Calling the Indonesian fires — many of them deliberately set as a cheap way to clear land — a “planetary disaster,” Martin said, “The sky in Southeast Asia has turned yellow and people are dying.”

A choking, health-threatening haze has covered neighboring Singapore, Malaysia and Brunei. It has extended as far north as Thailand’s Phuket resort and northeast into the Philippines, raising alarm throughout the region.

The pollution has been linked to two deaths in Indonesia; 32,000 people on Sumatra and Borneo have suffered respiratory ills.

The United States, Britain and Australia warned travelers of health risks, and the World Bank offered emergency aid.

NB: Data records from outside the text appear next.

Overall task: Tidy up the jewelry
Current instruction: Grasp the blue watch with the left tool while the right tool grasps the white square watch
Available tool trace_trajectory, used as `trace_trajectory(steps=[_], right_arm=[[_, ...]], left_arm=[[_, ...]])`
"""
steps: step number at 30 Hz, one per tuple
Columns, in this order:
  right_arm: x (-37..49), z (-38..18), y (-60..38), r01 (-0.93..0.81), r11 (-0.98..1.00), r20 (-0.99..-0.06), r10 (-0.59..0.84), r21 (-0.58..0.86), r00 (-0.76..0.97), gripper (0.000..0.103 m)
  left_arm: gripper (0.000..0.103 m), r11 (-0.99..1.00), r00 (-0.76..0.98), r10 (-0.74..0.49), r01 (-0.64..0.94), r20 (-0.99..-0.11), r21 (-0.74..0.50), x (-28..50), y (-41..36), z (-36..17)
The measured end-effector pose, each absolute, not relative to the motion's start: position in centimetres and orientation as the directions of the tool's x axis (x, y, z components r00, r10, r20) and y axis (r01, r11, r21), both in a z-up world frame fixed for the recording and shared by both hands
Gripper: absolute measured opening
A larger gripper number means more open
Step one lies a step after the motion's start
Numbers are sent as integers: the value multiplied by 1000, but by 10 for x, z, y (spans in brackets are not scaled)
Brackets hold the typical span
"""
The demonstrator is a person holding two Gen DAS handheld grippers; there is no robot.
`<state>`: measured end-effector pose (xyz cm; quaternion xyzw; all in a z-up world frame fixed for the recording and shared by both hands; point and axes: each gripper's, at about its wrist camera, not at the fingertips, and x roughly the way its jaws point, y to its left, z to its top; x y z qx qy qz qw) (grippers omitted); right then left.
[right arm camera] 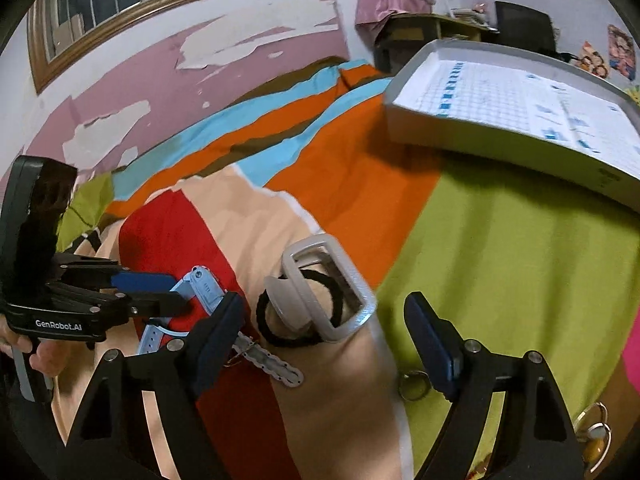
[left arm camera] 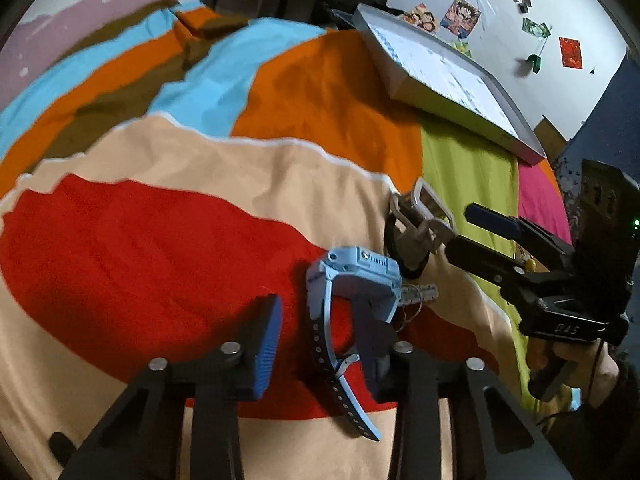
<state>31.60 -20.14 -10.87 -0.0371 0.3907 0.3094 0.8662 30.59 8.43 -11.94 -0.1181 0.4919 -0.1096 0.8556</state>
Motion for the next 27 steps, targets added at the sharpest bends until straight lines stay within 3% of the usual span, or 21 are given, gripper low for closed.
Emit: trace_trajectory(steps=[5,7,16,27], right_arm=[[323,-112,-196,-561,807,-704,506,184,498,66],[324,-113,-195,-560,808,-702,506,181,502,54],[310,-105,-195,-584,800,-691,500,137,523,50],[305,-79,-230,-549,805,-607,556,224,568,48]], left_arm=[[12,936,463,-338,77,-819,-343,310,84,-128],[11,932,461,-348,73,-816,-356,310,87,-128],[6,923,479,-348,25,-806,-384,307,94,-122],[5,915,574,-324,-12,-752,-403,297,102,-100]])
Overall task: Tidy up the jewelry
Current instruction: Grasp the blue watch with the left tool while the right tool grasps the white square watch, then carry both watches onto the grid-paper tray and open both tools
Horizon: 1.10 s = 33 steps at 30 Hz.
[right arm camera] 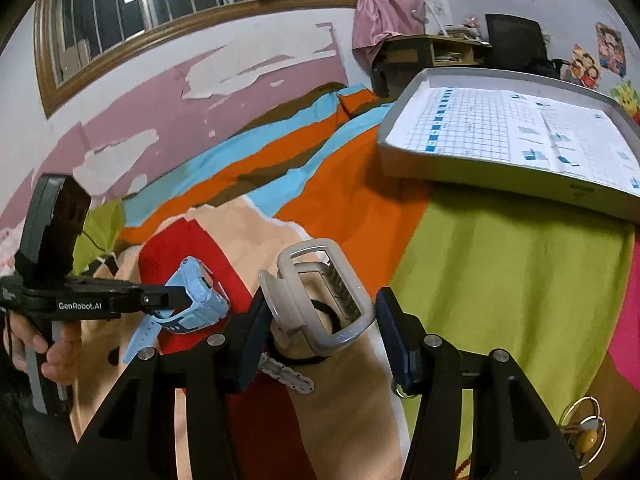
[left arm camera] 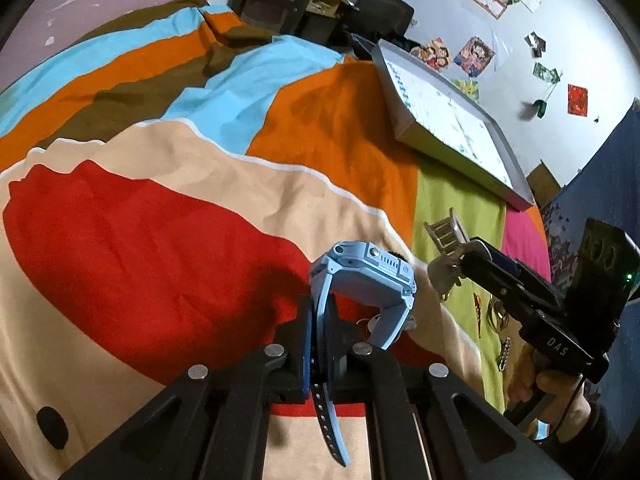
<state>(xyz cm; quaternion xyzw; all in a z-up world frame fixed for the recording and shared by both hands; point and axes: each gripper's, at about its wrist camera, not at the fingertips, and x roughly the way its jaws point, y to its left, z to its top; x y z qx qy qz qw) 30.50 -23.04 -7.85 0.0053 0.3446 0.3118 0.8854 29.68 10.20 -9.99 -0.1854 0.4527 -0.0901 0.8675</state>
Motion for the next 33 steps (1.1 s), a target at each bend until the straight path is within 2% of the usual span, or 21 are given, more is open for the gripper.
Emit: trace_trajectory(steps=[8,15,21,25,31,33], right_arm=[[306,-37,-264,-492,833,-464,551,253,694,48],[335,-4,-341,-340,902,-330,417,267,847,48],[394,-3,-388,-214,950,-327,282,229,902,48],[425,-5,-397,-189,949,-339,270,254,901,48],[448,-29,-397,-157,960,-409,244,233,880,48],[451,-36,-397,-140,961,-432,235,240,871,49]], left_arm=[[5,928,677,-287,22,-677,-372,315,81,-59],[5,916,751,-289,36,-594,-400,390,24,-12],[5,925,742,-304,79,-597,-373,467,-39,-4],[5,929,702,-299,59,-646,-366,511,-68,-20],[6,944,665,-264,30,-699,-328,536,-79,-40],[9,938,653,-268,8,-708,-347,539,-77,-43]])
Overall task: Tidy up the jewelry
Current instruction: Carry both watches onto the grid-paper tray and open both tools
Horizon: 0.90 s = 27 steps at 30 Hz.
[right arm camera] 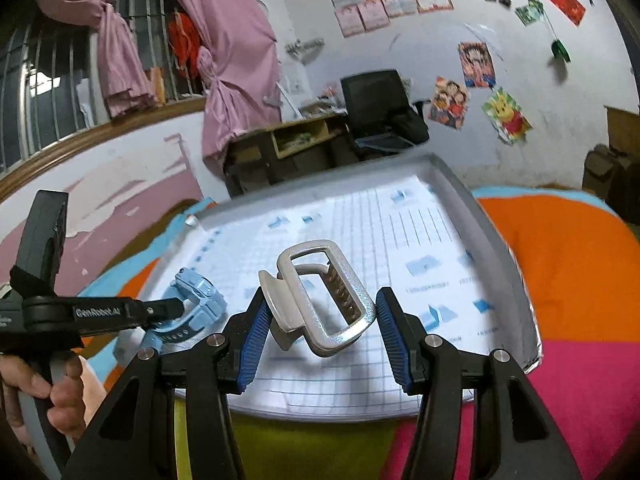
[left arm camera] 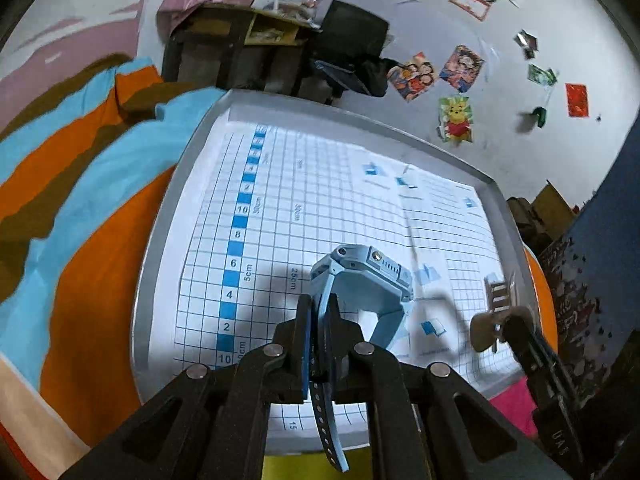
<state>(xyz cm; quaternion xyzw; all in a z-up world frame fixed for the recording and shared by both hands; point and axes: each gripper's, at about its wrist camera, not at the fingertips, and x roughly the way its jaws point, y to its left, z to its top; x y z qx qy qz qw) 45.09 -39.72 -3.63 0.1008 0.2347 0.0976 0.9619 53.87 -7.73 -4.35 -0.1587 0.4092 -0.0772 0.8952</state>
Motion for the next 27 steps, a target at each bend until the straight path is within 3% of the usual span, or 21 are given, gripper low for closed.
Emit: trace_trajectory(steps=[3,6,9,10,11,13,18,22,27], right_arm=[[454,-44,-394,-142,956,-453,249,258,856,49],[452,-46,-393,-141,956,-448,247,257,859,58],[442,-38,-394,-135,959,-423,232,248,876,63],[440,-33,-395,-133,960,-416,228,246,880,63],[435,-29,-395,-130,961,-406,223,243,886,63],[422,-18,-395,-121,965,-383,205,231,901,68],[378,16,-395,-121,976,-313,174,183,934,77],[341,43,-393,-121,982,-263,156,141,952,94],[280,70,-387,-125,987,-185,143,105,972,97]], left_arm=[[10,934,654,-253,-29,-713,-357,540,-73,-45],[14,941,671,-226,-39,-706,-337,534,-70,-40],[32,955,701,-190,-29,-687,-294,522,-70,-31],[43,958,714,-187,-21,-674,-287,516,-70,-27],[61,959,728,-185,-13,-660,-284,510,-68,-23],[80,959,772,-167,-17,-614,-282,491,-65,-12],[87,968,829,-146,6,-541,-252,448,-61,16],[99,973,876,-127,19,-465,-231,404,-57,38],[103,985,933,-78,17,-352,-174,340,-53,61]])
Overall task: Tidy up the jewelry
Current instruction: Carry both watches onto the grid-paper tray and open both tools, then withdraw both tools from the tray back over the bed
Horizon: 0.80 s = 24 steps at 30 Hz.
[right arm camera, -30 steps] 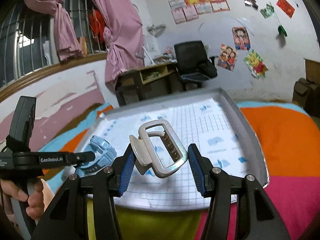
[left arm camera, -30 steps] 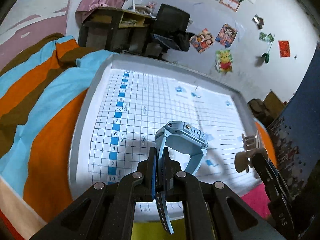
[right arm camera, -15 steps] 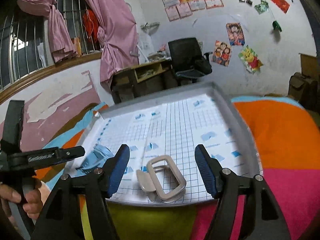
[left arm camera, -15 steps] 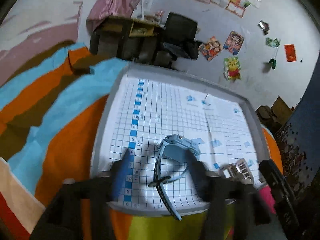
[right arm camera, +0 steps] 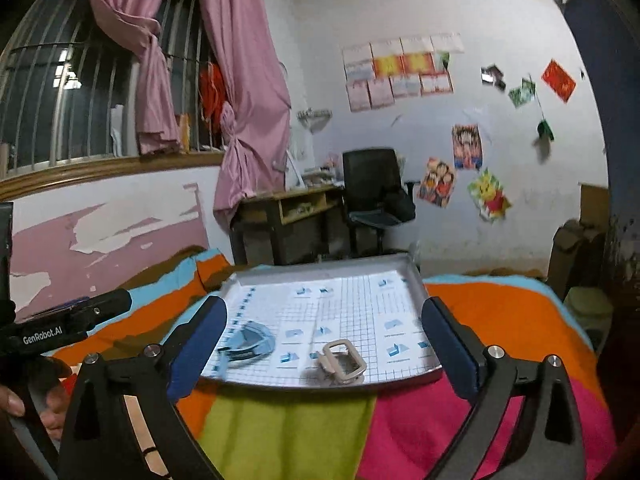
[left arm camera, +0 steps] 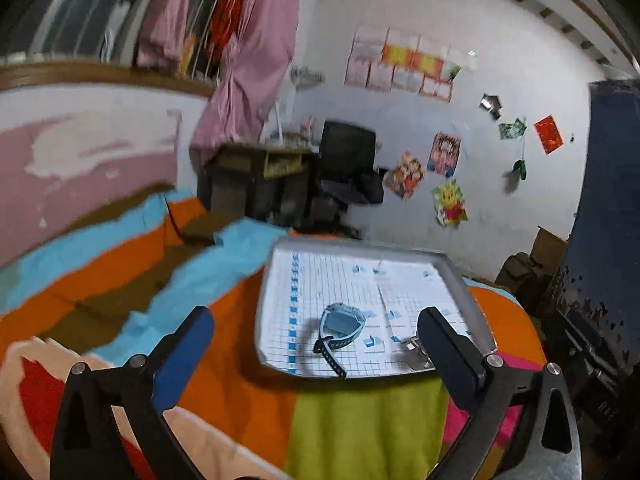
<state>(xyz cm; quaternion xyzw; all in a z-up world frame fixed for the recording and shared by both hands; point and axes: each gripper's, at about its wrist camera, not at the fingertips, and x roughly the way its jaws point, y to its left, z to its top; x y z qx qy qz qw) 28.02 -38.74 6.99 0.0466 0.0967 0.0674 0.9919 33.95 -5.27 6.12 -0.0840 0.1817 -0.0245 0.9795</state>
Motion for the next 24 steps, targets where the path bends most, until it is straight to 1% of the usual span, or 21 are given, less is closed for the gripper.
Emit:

The statement by the World Wide Fund for Nature said recent satellite pictures showed the fires spreading from scrubland into forests after burning down an estimated 1.48 million acres of plantations and forests in Kalimantan on Borneo island and in Sumatra.

Indonesian State Secretary Murdiono said after a meeting with Suharto: “The president has instructed officials in the central government and the regions to mobilize to overcome the disaster.”

He did not elaborate, but Environment Minister Sarwono Kusumaatmadja said coordination was improving among various ministries to deal with the situation.

He added that it appears that peat is on fire. Forestry experts fear a major ecological disaster if peat and lignite coal beneath the rain forests catch fire, because such fires can last months, even years.

Malaysian planes are to be used to seed clouds in an effort to induce rain. Indonesia has been hit by drought, and the annual monsoons are late because of the El Nino weather phenomenon in the Pacific Ocean.

Fund officials also blamed plantation firms for much of the damage, rather than small farmers who also use slash-and-burn to clear land. They said they believe businesses clearing land for palm oil plantations, particularly in Sumatra and in West Kalimantan, are responsible for many fires.